The Jameel Observatory combines the local knowledge and concerns of communities facing on-the-ground threats of hunger with innovations in data science and humanitarian action;  teaming up to devise solutions that can help predict, prepare for and overcome climate-related food security and nutrition challenges in dryland areas.

This post is one of a series illustrating expertise that partners bring to the Observatory. It introduces research on livestock feed strategies in Kenya that can guide year-round production and help pastoral and smallholder communities counter climate and other shocks. It draws from work at the University of Edinburgh and its partners

Why livestock diet composition is important

 For 50 million pastoralists and agro-pastoralists in the Horn of Africa, livestock-rearing is the main source of livelihoods as well as meat and milk. Livestock diets (type, quality and quantity of feed) – directly impact the yield of meat and milk that can be achieved. Diet composition varies seasonally (often there is not enough feed in the dry season) as well as geographically. However, there is little reliable data on livestock diets in East Africa and almost none in extensive systems where livestock are left to graze in fields for most or all of the year.

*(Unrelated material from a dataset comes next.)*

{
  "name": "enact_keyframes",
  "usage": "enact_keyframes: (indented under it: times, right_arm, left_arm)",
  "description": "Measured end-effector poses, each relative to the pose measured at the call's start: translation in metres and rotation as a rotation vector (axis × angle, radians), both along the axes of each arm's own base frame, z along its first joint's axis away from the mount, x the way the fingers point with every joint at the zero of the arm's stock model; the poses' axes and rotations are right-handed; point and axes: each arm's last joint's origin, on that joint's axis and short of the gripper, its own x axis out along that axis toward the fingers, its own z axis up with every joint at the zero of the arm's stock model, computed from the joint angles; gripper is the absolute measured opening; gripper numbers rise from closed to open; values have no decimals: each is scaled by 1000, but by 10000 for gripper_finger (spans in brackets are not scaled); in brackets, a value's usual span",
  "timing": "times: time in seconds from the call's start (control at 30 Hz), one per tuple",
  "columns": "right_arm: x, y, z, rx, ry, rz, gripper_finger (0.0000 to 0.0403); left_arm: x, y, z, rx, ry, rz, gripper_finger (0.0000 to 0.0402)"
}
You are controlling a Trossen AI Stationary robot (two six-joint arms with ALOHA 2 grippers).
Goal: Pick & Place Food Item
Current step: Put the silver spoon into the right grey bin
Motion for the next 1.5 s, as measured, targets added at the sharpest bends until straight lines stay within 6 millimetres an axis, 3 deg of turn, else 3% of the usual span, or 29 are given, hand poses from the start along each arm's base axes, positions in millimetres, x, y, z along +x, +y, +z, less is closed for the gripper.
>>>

When rains fail and drought hits, this lack of detailed information on livestock diets and feed availability means that – at best – yields of meat and milk are negatively affected and at worst livestock die, leaving their owners hungry and poor, and, in the longer term, struggling to rebuild their livelihoods.

These droughts are increasing in frequency – according to Chris Funk of the Climate Hazards Center: “Before 1999, a drought – when there is poor or a failed rainy season – might happen once every five or six years. But since 1999, poor March to May rains are coming every two or three years.”

For food security reasons it is important that we are able to better understand how and what livestock are being fed across a year so that when a drought event occurs action can be taken to get the right types of responses to the right places at the right time. 

High resolution Earth Observation estimates of feed composition

Drone image showing cattle within bomas/enclosures at Kapiti, Kenya. [credit: ILRI/Victor Odipo]

So far, livestock diet data has only been collected in a few areas and this information has been combined with Earth Observation data in various forms to estimate the amount and type of feed fed to livestock.

These approaches are limited in two ways: (1) they do not consider the seasonal changes in feed availability and instead produce a single estimate at a point-in-time snapshot, and (2) the models are often global in scale and lack detailed maps of feed types, instead having to generalise feed into broad categories. This is problematic considering for example that there are many types of forages available in livestock diets and these have wide ranging differences in nutrition quality and resistance to drought or other shocks.

This project of the University’s Global Academy of Agriculture and Food Systems is examining: (1) the determinants of livestock feed choices in Kenya; (2) the different types of feed used at different times of the year, and (3) combining this with 20-m spatial resolution Sentinel-2 data to examine if and how we can improve the estimated diets of livestock in smallholder livestock farms in Kenya. These results can then be fed into early warning systems in the region.